The popular conception is that climate change will come, that the beach house will some day be at risk — but not today. People relate to climate change as a distant process in time and, to a lesser extent, in geography. Scientists haven’t given people the tools to connect the dots between all the disparate stories of climate effects and to connect those stories to their own experiences. Most people have the impression that even scientists are saying climate change is the future. Perhaps. It is not the immediacy of “sell the beach house now”.

And yet that is exactly what it is: “Sell the beach house now!” The future will be too late. There may not be a beach. There certainly is not going to be much of a market for that house — one with flooding issues, increasingly saline drinking water, and the occasional toxic red tide washed up on the front lawn. This might already be true for many beach house properties.

So Cullen set out to connect those dots between effects and people, between the story science is telling us and the lived experience of that story. The Weather of the Future is the result.

First, there is the terminology. She does not call her book The Climate of the Future. It’s weather, that which we all experience day to day. Weather is now; climate is long-term both forward and backward in time. Weather is what we know, but climate is what makes the weather. Weather is what destroys the beach house but climate change is making those destructive events far more likely and frequent. Weather is tangible. It’s also easier to relate to how it might change. We know what today’s weather is; we are less sure what today’s climate is. So if there is a discussion of change in the future, then a better comparison is the weather of the present with weather in the changed future. And that is what she does.

Another term: future. Cullen wants to show that climate is changing now, that effects of change are not awaiting on some dim horizon that none of us are going to experience. Even within the world of science, there has not been that sense of urgency. As recently as a couple decades ago, climate scientists were talking about changes that would happen in the 22nd century. There was not a sense that climate change was upon us, but that it would come some decades down the road. And while we all theoretically know we should not consign any of our descendants to immiseration, it is difficult for most people to make room in their lives for concern about people they will never know.

But it’s not just the 22nd century that will suffer. It’s not even just the next generation, our children. It is us now. Large portions of this planet in the present are suffering now, and all of the planet is affected — at all scales, from “my entire town is gone” to “must wear a mask in public”. These days, scientists are no longer talking in terms of decades; they are all saying it’s here and now. If the goal is to reach people with this message of urgency, the future Cullen describes should be near, not distant. So this is what she does.

After a brief but thorough section explaining climate, weather, what we know and how we know it (which ought to be required reading in every high school science curriculum), Cullen chooses seven regions around the globe as illustrative cases. All are already experiencing change, mostly debilitating. All are going to see even more drastic change in the near future. She chooses some places that are not human-centered and some that are, but all the effects are related in human terms. For example, she discusses the destruction of the Great Barrier Reef — which in itself is a tragedy. But she further relates that to loss of income, loss of resources, loss of livelihood in human communities. There are dollar signs implied. These are effects people can comprehend, readily and viscerally.

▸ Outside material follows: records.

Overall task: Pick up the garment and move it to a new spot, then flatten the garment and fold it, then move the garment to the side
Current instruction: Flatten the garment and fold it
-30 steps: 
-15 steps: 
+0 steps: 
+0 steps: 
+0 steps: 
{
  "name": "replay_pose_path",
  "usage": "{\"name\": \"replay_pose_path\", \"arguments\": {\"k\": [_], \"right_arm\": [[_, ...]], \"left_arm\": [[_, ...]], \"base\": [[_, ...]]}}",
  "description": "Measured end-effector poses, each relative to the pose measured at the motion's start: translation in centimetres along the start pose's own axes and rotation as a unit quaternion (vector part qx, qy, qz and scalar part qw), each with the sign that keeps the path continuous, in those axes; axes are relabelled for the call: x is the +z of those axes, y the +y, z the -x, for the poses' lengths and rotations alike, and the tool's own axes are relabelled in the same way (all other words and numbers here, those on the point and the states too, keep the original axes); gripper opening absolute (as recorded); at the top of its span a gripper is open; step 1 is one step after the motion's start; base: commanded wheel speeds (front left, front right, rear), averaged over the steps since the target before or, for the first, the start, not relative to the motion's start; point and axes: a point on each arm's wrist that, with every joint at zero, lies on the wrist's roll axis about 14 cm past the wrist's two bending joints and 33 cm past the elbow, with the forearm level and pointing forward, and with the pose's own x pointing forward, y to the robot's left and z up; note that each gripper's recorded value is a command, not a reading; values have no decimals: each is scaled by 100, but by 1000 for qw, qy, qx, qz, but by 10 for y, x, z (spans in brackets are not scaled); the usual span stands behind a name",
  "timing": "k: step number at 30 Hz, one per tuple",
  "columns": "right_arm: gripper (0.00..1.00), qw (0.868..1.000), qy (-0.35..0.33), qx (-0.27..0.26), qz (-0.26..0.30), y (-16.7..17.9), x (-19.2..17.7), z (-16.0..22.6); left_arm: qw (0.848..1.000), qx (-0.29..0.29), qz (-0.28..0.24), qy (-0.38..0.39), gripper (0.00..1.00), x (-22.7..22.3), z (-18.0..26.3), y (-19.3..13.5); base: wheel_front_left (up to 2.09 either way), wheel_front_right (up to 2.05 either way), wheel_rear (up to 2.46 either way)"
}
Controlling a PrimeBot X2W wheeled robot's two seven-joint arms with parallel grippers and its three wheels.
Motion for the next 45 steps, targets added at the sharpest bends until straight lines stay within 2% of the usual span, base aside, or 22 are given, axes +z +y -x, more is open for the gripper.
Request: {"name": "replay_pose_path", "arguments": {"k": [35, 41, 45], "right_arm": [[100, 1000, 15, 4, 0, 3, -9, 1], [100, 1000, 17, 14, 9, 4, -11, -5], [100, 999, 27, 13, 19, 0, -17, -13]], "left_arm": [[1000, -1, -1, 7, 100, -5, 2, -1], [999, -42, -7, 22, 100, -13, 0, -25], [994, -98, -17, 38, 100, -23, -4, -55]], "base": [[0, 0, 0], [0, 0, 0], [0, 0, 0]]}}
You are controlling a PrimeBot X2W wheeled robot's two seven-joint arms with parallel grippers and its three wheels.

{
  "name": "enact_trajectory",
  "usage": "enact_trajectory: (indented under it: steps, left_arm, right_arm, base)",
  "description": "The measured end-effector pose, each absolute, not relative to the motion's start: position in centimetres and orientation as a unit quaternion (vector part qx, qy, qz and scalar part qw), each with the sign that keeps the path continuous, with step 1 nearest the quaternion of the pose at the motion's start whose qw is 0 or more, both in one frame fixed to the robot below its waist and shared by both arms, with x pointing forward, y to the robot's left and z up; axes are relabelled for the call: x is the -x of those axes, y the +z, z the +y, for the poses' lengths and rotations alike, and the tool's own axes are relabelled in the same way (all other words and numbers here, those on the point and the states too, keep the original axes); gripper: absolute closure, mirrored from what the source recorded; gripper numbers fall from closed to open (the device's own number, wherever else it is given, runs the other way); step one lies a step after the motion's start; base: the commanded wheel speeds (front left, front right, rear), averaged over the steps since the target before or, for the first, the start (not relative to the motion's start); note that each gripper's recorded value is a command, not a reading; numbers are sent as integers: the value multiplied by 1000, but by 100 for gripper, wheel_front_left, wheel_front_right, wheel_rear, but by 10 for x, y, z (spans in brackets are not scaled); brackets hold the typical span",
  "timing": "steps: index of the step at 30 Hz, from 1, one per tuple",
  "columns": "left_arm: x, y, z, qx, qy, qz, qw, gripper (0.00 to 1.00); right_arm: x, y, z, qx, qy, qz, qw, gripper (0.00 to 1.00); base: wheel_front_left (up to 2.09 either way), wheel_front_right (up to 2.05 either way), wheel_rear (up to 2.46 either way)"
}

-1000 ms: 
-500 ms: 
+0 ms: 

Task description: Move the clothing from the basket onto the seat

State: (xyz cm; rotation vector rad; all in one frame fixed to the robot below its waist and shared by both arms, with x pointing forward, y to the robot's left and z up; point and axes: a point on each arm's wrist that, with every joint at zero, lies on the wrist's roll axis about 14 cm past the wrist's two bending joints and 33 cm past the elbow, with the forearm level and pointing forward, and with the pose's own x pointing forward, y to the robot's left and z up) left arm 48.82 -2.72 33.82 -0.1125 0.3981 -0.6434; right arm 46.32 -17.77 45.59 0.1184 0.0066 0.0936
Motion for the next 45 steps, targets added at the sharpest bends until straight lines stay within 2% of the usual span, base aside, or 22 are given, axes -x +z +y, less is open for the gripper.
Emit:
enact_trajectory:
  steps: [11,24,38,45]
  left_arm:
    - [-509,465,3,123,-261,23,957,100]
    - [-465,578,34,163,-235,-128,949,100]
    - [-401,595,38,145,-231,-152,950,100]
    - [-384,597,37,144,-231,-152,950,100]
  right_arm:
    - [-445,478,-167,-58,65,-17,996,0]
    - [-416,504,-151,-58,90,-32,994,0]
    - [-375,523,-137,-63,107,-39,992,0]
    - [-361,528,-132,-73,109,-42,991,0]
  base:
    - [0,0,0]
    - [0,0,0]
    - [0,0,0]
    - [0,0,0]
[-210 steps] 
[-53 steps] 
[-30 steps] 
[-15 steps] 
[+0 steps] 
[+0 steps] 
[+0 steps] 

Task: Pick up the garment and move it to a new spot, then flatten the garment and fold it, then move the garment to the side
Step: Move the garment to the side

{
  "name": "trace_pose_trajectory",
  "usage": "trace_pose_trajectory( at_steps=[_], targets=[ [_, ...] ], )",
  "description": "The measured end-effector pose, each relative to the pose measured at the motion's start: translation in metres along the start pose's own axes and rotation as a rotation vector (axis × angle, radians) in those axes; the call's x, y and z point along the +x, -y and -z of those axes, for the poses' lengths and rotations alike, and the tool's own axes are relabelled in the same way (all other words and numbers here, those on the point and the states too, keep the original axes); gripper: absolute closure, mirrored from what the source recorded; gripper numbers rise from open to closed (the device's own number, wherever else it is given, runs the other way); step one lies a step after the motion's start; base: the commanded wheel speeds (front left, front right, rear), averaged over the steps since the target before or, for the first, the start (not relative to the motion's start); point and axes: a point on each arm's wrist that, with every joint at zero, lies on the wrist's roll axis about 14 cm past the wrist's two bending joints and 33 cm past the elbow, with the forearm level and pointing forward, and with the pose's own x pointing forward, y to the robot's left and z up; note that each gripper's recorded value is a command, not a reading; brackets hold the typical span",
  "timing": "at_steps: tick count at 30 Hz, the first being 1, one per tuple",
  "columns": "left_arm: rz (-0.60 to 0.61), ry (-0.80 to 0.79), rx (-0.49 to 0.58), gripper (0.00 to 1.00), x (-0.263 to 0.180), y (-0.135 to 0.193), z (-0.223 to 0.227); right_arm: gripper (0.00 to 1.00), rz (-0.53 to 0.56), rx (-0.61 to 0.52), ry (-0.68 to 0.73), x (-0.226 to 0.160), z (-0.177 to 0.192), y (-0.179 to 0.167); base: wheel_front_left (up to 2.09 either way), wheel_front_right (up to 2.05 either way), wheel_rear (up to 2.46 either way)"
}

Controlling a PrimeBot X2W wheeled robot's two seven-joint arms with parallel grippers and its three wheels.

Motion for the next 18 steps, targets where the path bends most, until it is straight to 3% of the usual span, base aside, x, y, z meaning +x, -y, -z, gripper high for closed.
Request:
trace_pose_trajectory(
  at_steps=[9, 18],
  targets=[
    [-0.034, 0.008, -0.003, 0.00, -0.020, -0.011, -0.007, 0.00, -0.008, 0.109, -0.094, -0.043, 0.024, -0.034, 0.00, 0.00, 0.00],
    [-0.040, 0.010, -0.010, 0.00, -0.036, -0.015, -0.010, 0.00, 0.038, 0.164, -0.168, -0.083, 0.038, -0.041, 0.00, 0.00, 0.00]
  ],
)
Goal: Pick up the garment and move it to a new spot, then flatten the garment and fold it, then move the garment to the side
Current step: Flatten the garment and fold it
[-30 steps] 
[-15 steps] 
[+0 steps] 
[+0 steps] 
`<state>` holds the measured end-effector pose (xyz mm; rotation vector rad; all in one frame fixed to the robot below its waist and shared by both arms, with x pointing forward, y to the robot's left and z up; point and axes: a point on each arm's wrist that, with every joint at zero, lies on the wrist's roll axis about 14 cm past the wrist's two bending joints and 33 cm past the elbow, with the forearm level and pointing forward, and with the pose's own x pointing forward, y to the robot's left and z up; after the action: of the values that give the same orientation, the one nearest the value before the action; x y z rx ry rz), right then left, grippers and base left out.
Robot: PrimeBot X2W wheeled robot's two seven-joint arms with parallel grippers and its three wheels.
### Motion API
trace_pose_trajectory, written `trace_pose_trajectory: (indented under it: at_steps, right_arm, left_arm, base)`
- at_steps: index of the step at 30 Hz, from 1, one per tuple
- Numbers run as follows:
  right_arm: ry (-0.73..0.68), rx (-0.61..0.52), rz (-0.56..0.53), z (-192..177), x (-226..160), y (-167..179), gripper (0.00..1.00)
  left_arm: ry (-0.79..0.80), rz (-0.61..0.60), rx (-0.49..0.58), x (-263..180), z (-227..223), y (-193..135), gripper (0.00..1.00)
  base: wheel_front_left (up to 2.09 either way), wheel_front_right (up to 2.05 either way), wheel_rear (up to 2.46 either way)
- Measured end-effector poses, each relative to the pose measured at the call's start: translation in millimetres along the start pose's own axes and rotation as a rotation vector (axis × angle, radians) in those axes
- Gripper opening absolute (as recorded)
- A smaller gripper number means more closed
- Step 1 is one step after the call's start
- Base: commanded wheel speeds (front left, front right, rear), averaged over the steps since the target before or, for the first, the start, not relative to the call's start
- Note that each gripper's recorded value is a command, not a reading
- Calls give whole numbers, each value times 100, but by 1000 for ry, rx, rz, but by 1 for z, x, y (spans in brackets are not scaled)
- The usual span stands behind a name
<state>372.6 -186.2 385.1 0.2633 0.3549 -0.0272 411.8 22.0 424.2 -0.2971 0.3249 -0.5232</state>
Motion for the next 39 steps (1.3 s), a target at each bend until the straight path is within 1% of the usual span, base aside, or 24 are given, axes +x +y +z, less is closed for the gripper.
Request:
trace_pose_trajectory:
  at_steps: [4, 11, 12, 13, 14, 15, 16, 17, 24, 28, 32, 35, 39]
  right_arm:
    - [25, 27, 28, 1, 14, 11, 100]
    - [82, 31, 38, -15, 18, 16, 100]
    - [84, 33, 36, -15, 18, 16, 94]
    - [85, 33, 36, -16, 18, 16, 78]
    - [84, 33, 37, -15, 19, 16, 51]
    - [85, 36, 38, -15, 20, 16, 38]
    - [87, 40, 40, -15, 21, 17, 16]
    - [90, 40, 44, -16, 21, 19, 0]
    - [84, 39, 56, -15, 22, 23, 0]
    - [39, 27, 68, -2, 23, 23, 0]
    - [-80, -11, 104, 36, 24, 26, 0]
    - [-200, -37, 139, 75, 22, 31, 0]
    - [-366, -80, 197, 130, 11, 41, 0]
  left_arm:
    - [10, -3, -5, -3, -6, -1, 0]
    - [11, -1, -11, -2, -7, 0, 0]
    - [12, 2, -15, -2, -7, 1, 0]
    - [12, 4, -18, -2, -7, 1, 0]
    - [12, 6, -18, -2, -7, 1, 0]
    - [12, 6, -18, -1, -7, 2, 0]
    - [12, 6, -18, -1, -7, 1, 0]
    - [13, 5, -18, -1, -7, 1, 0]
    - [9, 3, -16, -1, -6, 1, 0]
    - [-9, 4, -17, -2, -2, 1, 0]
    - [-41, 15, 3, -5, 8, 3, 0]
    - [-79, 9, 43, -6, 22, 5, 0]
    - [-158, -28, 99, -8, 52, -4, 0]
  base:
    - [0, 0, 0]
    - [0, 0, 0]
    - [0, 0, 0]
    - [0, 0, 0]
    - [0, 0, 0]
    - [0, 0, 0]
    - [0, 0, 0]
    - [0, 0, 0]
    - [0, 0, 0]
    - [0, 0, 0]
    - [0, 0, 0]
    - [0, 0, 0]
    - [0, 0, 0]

Cullen describes the weather in each of these regions, in the present and in the past. She shows how it has already changed and what the effects of those changes are today. She talks with people who are doing science in these places and with people who are living in these places. She records their experiences, their responses, their fears. When she has painted a clear picture of the weather today and its effects, she then faces the future. She selects several representative time periods in the near future and makes the best weather prediction science can deliver for each. She predicts both weather and the effects of weather. The time periods she selected were near-term enough in 2010 when she wrote this book that many of them have passed. Her predictions are eerily accurate in some cases.

However, if there is a complaint about this book, it’s that she did not foresee just how bad it would get in eleven short years. But this is not a fault. She could not have foreseen because the models she used could not predict a good number of climate change effects, not even just on the weather. And there are many effects that go beyond weather, that are not going to be included as variables in the already highly complex predictive models.

For example, climate models are not going to predict effects like the increasing spread of contagious diseases. These are tangential effects, caused by climate change but not directly, not predictable by modeling. They are logically predictable effects though. Ten years ago it was possible to say that a pandemic would happen as climate (and direct human activity) pushed humans and disease vectors like mosquitoes in closer proximity. Scientists did say that. This pandemic was all but named by then. But there are also climate changes and effects of change that are not predictable. Things that are unprecedented, those unknown unknowns, the ugly Black Swans.

We are already in Black Swan territory in a frightening number of ways. Things we could never have predicted because they never happened before, because we had no reason to expect them to ever happen, are happening. Now. Take this week in Texas. We’ve known that the polar vortex can make nasty winter weather far south of the Arctic for many years now. I don’t believe that was known when Cullen was writing, but even if it was, what was not known until this very week is that these bulges in the Arctic air flow could lead to storm systems that can cover the entire North American continent in ice. This was not predictable. Scientists are currently struggling to understand what happened and why. Covering Texas in ice is a climate change Black Swan. This is unpredictable weather.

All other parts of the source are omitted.